Arkansas Medicaid officials say that a state plan to move Medicaid-eligible low-income citizens into a “private option” that would include subsidized plans in forthcoming health insurance exchanges could add less than 15% to costs, but it could also result in negligible additional expenses when combined with other factors.
A Department of Human Services report, which included legal research, actuarial consulting and input from the Arkansas Insurance Department, was released late Monday (March 18).
It said, “These estimates find that the private option can be fully funded with existing resources at the state level and would add less than 15% to federal health-care costs in Arkansas.

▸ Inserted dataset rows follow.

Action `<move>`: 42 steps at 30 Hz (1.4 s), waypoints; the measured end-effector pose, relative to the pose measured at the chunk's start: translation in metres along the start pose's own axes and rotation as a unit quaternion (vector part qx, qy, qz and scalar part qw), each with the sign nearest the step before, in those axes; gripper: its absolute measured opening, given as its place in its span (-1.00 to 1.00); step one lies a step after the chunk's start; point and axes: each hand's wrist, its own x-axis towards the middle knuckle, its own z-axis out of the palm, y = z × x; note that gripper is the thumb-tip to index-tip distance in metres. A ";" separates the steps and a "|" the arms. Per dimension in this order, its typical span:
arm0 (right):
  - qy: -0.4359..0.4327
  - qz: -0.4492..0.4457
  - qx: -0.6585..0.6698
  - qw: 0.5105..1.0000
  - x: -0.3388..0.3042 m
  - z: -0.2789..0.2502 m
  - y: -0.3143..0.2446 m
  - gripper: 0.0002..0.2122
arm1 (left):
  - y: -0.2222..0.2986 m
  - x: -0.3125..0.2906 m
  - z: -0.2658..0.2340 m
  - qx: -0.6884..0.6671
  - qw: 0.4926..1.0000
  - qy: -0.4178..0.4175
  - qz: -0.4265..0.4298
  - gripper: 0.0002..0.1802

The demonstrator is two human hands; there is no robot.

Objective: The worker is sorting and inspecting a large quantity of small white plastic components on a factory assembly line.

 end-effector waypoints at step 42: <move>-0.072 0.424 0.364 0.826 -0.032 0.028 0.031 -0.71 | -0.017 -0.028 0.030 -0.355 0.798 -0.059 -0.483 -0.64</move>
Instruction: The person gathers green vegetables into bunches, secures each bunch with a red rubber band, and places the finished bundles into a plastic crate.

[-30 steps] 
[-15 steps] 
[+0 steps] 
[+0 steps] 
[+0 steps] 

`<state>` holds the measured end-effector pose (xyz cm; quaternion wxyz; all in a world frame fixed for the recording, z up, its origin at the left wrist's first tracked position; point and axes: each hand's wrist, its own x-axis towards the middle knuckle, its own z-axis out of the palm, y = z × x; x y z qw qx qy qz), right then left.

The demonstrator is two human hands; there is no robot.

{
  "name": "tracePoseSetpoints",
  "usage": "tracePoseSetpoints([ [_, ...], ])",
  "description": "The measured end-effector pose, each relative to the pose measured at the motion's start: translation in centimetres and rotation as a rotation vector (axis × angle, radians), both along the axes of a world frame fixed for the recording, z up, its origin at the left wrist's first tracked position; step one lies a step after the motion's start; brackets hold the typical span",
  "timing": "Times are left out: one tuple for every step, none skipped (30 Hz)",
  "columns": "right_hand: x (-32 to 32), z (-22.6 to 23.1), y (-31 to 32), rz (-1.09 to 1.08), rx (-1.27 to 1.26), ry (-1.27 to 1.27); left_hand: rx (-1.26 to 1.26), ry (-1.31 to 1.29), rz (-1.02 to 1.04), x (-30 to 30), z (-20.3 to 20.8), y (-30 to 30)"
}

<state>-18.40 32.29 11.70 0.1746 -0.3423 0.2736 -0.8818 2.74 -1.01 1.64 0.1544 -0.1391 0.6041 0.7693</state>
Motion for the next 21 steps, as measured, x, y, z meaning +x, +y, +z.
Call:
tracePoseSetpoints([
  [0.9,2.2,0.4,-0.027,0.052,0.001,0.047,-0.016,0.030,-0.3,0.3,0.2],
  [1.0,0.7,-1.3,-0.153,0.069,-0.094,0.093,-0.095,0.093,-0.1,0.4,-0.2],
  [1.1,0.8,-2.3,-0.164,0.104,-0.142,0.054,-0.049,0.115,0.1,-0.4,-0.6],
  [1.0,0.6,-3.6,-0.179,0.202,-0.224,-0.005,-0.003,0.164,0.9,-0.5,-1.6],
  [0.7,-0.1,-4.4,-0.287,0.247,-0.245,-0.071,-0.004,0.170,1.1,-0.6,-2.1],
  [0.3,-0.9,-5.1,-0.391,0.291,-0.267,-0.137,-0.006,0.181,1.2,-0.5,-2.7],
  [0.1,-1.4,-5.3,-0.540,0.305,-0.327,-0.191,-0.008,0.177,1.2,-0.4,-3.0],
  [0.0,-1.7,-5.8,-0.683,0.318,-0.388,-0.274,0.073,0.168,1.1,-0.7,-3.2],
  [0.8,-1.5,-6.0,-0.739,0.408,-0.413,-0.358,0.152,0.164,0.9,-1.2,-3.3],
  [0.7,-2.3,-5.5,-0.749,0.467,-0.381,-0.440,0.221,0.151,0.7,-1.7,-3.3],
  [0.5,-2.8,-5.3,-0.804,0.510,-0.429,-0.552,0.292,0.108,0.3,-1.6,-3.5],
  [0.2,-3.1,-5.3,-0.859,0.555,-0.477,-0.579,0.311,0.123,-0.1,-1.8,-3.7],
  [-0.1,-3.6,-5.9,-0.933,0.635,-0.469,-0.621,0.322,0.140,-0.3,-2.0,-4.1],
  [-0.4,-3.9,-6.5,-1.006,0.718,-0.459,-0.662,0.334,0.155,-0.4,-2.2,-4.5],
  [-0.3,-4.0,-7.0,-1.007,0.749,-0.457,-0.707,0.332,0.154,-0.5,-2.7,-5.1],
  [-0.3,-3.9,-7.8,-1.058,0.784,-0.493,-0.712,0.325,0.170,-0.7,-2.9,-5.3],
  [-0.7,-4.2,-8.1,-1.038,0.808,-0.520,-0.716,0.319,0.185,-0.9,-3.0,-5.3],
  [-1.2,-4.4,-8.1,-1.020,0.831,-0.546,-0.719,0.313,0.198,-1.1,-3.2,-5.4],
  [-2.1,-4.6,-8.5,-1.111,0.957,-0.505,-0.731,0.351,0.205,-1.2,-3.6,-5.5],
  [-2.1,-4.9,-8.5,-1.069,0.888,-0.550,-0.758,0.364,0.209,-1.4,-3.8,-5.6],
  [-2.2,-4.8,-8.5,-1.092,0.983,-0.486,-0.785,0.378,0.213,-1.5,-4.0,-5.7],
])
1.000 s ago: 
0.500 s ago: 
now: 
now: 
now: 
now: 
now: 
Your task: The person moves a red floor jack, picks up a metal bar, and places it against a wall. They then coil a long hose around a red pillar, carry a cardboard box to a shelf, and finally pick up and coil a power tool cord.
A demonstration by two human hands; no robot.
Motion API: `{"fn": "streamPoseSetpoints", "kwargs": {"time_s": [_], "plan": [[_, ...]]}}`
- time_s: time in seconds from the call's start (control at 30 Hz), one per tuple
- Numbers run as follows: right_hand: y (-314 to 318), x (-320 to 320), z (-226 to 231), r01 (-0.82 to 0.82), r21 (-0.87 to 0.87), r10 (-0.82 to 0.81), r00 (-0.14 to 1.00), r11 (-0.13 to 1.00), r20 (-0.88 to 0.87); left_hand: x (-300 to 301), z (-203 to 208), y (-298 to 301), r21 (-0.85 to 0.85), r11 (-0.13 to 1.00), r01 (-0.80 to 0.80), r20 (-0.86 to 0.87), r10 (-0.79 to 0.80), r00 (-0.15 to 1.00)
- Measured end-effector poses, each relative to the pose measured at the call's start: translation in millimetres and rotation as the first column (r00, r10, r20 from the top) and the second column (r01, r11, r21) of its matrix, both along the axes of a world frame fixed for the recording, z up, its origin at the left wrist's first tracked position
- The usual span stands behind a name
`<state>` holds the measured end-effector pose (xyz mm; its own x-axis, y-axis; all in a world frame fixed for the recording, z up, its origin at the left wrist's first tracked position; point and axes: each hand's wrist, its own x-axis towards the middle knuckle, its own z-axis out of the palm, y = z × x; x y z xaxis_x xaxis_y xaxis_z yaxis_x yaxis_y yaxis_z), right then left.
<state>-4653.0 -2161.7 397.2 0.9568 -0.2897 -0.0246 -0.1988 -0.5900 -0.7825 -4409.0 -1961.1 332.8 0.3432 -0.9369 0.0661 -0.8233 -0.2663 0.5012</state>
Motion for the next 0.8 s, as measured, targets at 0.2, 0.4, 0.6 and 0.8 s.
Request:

In some realistic scenarios, there could be no additional federal costs at all.”
The report noted the following findings:
- The Congressional Budget Office estimate addressed a much more limited – and optional – substitution of private coverage for Medicaid, e.g., self-identifying adults 100-138% of the poverty level only. That CBO report pegged costs of Medicaid expansion at around $6,000 per individual and a private option cost at around $9,000.
- CBO didn’t estimate a market transformation like Arkansas is considering with the private option. Arkansas’ emerging plan would double the size of the state exchange and significantly shrink the market share of Medicaid compared to the private insurance market.
- CBO estimated a national average for Medicaid costs and a national average rate differential between Medicaid and private carriers. In both cases, that estimated differential is significantly larger than the actual differential in Arkansas.
- DHS does not challenge CBO’s July 2012 estimate of the overall federal impact of the optional Medicaid expansion, only the applicability of that analysis to Arkansas’ new policy option.
FACTORS AFFECTING ESTIMATES
There are a number of factors cited in the DHS notes today that suggest why Arkansas might not see any major difference in costs between a straight Medicaid expansion and the subsidized private option in the health exchanges, which will begin in 2014 under the auspices of the federal health care law.
For starters, the actuarial review found that existing provider rates in Arkansas’ private market and its Medicaid program is less than 25%.
“It is likely that introducing 250,000 low-income adults into the private market through the insurance exchange will increase competition among carriers and generate some price pressure on providers, since they would then be compensated at competitive rates for all clients. This price pressure is estimated to result in a 5% reduction in private reimbursement rates in the exchange,” the report noted.
“The competitive nature of health-plan management within the exchange, the allowable cost sharing and sharper consumer health-care decision making will reduce that differential by an additional 5% or more,” it also stated.
DHS did warn that some small populations – such as medically frail patients who remain on Medicaid – may still result in net increases to Medicaid, not 15%, but as high as 13-14% in those areas.
Still, the crux of the argument for the report’s conclusions – and the optimism it is likely to give to expansion supporters and private option advocates – is that the new population in the exchanges is likely to create “competitive pressure,” which could bring new options into the marketplace.
Also by shifting eligible Medicaid-funded adults into an exchange, there will be an estimated $700 million reduction in tax subsidies in Arkansas related to the program.
“The state-and-federal taxpayer impact may drive the incremental costs of the private option to zero, or could even produce long-term savings, depending on the size of the impact created by competition and health-plan management,” the report concludes.